- What you should do
Return the opening lines of the material, word for word. End with the line that contains "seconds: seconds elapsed".
++++++
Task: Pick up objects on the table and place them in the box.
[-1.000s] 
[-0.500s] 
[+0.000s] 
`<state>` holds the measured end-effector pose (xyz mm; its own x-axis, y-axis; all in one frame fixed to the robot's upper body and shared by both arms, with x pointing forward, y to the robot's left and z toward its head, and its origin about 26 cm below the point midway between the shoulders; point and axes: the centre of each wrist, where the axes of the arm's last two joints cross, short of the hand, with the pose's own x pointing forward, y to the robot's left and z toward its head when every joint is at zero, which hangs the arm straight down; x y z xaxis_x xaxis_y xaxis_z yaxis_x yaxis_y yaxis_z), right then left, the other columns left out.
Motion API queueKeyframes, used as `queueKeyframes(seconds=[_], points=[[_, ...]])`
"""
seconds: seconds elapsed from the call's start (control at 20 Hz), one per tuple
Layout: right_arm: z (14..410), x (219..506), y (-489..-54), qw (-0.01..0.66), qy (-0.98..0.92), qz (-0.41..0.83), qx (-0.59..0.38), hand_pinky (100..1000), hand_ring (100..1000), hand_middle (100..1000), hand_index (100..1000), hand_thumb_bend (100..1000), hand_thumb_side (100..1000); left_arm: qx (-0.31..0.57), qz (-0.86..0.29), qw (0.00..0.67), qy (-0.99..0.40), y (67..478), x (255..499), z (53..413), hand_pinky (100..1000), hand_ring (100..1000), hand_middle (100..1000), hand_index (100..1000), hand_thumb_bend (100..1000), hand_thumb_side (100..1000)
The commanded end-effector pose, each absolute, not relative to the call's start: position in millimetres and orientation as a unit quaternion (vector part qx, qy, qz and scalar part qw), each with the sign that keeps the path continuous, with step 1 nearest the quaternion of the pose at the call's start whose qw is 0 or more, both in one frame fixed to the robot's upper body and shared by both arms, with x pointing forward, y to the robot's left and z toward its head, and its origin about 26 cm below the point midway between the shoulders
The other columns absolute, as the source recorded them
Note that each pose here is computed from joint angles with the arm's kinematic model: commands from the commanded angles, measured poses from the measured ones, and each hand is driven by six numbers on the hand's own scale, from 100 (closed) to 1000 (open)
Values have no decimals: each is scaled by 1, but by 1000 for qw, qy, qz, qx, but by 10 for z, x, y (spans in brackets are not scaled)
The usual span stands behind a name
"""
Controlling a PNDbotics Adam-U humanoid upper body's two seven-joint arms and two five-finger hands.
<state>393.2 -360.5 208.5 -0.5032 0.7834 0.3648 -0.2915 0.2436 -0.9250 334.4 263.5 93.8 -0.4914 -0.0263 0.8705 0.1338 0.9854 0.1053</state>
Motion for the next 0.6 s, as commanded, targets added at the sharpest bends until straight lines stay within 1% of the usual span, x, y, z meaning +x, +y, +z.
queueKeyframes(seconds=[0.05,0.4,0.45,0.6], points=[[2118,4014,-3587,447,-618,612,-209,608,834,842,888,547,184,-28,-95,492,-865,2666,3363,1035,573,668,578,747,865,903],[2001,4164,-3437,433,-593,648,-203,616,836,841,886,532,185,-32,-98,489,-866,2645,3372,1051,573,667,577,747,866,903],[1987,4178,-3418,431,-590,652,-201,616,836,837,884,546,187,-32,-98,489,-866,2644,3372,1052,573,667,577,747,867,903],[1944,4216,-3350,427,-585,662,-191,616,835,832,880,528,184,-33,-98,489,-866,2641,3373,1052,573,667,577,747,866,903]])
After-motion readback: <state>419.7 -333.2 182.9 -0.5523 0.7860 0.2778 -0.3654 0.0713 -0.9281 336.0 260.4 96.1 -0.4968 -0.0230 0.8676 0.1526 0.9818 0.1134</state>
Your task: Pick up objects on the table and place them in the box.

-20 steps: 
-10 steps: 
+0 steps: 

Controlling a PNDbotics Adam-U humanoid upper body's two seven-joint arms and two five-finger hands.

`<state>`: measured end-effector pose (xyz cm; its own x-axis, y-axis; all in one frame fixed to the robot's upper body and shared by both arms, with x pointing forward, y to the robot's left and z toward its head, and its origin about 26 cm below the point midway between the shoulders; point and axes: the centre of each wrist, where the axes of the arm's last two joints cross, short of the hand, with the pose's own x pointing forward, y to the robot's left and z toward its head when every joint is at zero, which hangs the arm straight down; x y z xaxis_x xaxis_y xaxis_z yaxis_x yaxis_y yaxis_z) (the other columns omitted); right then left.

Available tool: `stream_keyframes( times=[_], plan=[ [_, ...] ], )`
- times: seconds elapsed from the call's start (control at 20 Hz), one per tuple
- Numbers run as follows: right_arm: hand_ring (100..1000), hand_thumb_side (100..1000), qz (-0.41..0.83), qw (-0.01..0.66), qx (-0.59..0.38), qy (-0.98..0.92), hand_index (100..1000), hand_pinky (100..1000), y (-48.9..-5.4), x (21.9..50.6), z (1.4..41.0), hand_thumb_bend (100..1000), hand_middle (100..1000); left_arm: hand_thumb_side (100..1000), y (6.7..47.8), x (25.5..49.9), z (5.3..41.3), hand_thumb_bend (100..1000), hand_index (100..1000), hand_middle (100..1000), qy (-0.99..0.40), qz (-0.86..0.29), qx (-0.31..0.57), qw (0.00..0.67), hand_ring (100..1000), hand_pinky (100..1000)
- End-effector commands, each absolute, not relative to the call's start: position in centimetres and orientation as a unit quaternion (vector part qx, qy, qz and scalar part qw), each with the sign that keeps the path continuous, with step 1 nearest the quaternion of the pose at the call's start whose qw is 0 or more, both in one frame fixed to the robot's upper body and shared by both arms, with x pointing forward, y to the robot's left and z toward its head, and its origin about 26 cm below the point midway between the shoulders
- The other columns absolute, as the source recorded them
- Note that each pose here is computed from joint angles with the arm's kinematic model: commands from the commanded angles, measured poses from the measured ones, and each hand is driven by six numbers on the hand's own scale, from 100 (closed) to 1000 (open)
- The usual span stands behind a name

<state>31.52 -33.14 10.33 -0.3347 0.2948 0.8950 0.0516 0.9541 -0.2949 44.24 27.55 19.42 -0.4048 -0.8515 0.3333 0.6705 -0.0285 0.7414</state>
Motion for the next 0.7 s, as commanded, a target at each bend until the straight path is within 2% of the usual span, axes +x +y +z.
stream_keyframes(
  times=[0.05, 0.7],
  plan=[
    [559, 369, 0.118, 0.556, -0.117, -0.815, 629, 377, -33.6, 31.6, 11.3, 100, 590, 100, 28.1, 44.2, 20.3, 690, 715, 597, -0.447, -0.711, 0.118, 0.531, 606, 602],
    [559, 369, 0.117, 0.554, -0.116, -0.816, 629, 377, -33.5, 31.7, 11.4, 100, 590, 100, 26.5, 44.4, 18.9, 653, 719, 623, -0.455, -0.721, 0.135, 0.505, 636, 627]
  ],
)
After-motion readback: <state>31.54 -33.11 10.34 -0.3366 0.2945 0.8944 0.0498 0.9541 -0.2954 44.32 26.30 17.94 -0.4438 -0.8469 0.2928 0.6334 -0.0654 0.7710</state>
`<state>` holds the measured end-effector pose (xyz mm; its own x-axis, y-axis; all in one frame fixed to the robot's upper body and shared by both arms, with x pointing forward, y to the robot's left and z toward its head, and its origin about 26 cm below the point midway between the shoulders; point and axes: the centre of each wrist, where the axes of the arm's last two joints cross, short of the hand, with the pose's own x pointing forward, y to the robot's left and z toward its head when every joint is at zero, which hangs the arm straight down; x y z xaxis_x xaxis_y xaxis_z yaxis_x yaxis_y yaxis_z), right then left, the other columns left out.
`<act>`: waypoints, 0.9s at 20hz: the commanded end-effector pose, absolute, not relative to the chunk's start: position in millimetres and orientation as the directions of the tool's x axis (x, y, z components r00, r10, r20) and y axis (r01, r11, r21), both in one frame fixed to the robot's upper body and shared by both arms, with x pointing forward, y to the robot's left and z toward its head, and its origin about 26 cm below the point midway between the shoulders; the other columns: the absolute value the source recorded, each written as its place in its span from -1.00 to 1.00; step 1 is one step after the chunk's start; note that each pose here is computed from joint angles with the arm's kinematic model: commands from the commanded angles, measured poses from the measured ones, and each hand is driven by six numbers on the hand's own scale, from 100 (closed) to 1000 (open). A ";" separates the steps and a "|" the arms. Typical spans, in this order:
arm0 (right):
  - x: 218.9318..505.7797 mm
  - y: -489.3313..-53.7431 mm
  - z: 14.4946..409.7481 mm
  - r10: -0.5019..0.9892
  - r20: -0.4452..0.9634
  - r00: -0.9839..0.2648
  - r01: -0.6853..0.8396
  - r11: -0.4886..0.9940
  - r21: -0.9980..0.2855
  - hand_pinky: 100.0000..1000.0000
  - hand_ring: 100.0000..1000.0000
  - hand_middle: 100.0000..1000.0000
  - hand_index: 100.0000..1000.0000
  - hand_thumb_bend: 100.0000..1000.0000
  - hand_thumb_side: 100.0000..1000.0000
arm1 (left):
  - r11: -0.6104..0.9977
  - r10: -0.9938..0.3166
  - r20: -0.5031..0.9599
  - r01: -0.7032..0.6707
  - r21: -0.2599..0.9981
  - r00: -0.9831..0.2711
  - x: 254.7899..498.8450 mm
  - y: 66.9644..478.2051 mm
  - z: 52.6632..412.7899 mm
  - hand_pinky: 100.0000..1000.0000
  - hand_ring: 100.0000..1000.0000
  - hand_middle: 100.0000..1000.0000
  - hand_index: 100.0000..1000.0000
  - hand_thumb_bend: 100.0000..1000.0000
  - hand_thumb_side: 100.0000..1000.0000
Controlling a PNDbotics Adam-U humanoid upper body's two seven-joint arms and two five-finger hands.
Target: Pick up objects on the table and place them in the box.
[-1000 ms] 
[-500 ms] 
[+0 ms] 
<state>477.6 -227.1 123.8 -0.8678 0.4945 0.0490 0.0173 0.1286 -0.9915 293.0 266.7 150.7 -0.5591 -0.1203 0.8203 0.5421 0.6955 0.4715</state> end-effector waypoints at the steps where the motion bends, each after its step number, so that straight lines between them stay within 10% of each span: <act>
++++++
- The completed task
Task: Pick up objects on the table and place them in the box.
[-1.000s] 
[-0.500s] 
[+0.000s] 
`<state>` holds the measured end-effector pose (xyz mm; its own x-axis, y-axis; all in one frame fixed to the robot's upper body and shared by both arms, with x pointing forward, y to the robot's left and z toward its head, and its origin about 26 cm below the point midway between the shoulders; point and axes: the centre of each wrist, where the axes of the arm's last two joints cross, short of the hand, with the pose's own x pointing forward, y to the robot's left and z toward its head when every joint is at zero, which hangs the arm straight down; x y z xaxis_x xaxis_y xaxis_z yaxis_x yaxis_y yaxis_z), right then left, the other columns left out.
Motion API queueKeyframes, used as `queueKeyframes(seconds=[_], points=[[_, ...]])`
"""
seconds: seconds elapsed from the call's start (control at 20 Hz), one per tuple

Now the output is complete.